There was a staff list of a thousand names, but there was also a steady influx of new arrivals from the cities who needed to be protected, sometimes on German orders, sometimes because they really had been worthy citizens, but mostly because of longstanding connections with the notables on the Jewish Council or with the alte Kamp-Insassen, who had a firm grip on the key positions in the camp. Then the list of one thousand would be revised.
This was how it came about that an employee of the Jewish Council came to Hans and Friedel on the night of Monday, 13 September 1943 to tell them that they had to get ready for deportation. Hans dressed quickly and made a round of all the authorities, who worked under high pressure on the night before the weekly transport. Dr Spanier, the head of the hospital, was furious. Hans had been in the camp for a year. He had worked hard; there were many others who had arrived later and never done a thing. But Hans was on the Jewish Council staff list and if they couldn’t keep him on it, the health service couldn’t do anything about it either.
At eight o’clock they were standing with all their belongings next to the train, which ran through the middle of the camp. It was tremendously busy. The camp police and the men of the Flying Column were carrying baggage to the train and two wagons were loaded with provisions for the journey. The male nurses from the hospital came trailing up with the patients, mostly elderly, who couldn’t walk.
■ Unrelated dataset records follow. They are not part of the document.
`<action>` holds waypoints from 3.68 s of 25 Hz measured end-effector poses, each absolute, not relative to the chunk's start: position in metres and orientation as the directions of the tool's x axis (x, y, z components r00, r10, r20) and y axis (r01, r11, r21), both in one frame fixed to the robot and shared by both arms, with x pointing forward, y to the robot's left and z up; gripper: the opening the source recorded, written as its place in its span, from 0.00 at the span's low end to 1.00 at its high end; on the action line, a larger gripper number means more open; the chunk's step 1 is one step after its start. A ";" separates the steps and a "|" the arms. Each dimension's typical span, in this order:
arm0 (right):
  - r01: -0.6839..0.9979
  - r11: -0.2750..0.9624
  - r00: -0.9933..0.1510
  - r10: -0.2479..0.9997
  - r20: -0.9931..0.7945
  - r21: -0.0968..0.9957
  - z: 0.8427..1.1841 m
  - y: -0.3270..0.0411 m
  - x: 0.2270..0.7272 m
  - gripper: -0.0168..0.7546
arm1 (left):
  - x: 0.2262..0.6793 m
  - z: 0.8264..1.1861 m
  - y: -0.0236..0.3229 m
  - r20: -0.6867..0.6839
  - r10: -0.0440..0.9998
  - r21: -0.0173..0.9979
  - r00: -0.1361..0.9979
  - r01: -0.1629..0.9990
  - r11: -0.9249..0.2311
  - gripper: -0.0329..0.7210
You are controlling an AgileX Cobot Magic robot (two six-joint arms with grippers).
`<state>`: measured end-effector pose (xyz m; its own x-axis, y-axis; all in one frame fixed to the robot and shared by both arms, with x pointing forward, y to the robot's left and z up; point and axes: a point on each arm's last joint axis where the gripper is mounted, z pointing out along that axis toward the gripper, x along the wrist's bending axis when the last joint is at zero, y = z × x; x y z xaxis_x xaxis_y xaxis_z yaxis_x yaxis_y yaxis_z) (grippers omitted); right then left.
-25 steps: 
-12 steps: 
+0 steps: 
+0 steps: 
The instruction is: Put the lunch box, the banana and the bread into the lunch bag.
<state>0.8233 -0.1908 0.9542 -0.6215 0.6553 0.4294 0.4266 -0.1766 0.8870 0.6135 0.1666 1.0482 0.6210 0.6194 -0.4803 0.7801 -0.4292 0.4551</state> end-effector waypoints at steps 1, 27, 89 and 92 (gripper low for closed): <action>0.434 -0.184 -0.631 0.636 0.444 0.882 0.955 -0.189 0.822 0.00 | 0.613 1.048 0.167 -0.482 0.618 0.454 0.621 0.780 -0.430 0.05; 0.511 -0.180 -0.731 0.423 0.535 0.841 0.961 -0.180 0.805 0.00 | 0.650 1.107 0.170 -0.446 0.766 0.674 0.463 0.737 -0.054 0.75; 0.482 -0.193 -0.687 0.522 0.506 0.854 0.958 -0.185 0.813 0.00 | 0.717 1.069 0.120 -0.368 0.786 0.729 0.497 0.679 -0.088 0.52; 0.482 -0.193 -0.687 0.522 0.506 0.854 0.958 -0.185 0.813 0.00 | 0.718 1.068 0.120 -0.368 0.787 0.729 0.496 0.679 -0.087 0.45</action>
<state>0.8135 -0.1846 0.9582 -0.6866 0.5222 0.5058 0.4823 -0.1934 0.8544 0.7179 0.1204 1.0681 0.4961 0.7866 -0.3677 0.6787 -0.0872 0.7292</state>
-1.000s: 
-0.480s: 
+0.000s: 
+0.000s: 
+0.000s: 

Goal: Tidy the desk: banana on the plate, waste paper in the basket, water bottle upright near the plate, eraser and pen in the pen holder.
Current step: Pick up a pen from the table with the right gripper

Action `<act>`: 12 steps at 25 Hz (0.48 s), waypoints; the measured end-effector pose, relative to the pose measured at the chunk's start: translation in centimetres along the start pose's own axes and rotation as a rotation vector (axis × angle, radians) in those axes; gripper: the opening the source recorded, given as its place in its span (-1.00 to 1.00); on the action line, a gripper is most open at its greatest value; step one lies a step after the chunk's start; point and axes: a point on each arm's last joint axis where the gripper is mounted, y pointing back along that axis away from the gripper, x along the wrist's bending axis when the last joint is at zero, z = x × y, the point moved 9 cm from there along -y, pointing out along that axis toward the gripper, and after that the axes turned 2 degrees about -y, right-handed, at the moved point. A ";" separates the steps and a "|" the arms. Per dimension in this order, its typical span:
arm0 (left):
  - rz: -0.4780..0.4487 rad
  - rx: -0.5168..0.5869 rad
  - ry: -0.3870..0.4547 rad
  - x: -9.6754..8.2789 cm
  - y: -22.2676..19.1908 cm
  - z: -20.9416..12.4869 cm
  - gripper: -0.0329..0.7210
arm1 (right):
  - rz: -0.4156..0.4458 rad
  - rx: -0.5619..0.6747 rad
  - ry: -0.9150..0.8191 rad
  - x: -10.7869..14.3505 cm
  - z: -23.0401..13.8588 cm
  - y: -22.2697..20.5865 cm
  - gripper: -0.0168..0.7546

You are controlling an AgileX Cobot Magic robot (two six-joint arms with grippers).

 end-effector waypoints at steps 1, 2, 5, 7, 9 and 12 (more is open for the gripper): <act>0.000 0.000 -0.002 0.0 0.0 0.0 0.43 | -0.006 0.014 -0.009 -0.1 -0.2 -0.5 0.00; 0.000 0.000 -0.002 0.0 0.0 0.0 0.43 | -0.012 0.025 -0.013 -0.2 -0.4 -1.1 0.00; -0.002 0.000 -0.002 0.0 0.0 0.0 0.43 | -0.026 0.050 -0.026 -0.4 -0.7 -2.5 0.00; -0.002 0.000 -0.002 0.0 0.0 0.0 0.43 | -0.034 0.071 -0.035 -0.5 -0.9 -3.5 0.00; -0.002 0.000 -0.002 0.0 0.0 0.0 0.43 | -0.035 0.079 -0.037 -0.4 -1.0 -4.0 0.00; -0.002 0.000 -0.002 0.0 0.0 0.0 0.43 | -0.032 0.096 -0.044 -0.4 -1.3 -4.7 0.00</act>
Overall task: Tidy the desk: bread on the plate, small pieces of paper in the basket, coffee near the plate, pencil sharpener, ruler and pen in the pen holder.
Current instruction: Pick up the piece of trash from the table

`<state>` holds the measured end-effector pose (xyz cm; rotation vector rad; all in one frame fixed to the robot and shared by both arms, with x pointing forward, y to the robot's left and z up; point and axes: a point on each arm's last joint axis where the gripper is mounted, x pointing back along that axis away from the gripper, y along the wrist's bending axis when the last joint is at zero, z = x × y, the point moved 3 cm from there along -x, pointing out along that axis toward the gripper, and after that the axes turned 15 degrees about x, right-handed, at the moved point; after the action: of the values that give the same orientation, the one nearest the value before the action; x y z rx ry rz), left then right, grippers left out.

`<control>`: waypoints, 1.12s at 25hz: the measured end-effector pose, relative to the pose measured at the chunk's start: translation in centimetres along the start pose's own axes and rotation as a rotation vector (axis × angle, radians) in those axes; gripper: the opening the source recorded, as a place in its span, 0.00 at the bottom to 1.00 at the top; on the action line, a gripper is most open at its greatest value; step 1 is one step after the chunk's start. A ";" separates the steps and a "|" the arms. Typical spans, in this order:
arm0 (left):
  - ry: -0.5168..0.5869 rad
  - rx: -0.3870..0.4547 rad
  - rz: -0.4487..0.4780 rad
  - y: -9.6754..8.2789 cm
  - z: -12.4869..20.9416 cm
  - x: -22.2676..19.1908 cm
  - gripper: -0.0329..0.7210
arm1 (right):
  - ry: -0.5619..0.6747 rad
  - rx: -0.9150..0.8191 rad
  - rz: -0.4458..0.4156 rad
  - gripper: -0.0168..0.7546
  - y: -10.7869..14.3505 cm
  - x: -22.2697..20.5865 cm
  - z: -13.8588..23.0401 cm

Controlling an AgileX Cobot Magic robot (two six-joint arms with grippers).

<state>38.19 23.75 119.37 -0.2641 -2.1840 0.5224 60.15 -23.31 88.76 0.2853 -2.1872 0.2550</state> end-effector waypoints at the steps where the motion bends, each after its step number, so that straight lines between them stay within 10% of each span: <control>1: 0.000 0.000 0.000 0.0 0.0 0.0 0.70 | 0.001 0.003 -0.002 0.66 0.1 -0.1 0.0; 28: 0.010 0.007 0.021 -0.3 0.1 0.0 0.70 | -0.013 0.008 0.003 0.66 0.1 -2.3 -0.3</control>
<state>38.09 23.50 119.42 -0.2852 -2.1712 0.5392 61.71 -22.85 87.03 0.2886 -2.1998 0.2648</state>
That wasn’t sufficient reason to let them stay – next week they would be no more mobile than they were now. Also present were friends and family who were staying in the camp; they stood behind the cordon, twenty or thirty metres away from the train, often crying more than those who were leaving.
At the front and back of the train were carriages with SS guards, but they were very fair, and tried to keep people’s spirits up, because it was essential to keep the Dutch from finding out how ‘their’ Jews were really being treated.
Half past ten: departure. The doors of the goods wagons were bolted on the outside. A last goodbye, a last wave through the hatches in the roof of the wagon, and then they were on their way to Poland, exact destination unknown.
Hans and Friedel had been lucky and were in a wagon with only young people, old friends of Friedel’s from the Zionist group she had belonged to, friendly and accommodating. Altogether there were thirty-eight of them. That was relatively few and, with a little reorganization, hanging baggage from the ceiling, there was room for them to all sit down on the floor.
The fun and games started during the trip. At the first stop, SS men came into the wagon demanding their cigarettes, and later their watches. The next time it was fountain pens and jewellery. The lads laughed it off, giving them a few loose cigarettes and claiming it was all they had. A lot of them were originally German; they’d had dealings with the SS often enough before. They’d come through it alive then too, and they weren’t going to let themselves be bullied around this time either.
They weren’t given any food in those three days and they never saw the train’s provisions again. But that didn’t matter! They still had enough with them from Westerbork. Now and then a couple of them were allowed to leave the wagon to empty the small and overflowing toilet barrel. They were delighted when they saw signs of bombing raids in the cities, but otherwise the trip was uneventful. On the third day they found out their destination: Auschwitz. It was just a meaningless word, neither good nor bad.
That night they reached the Auschwitz railway yard.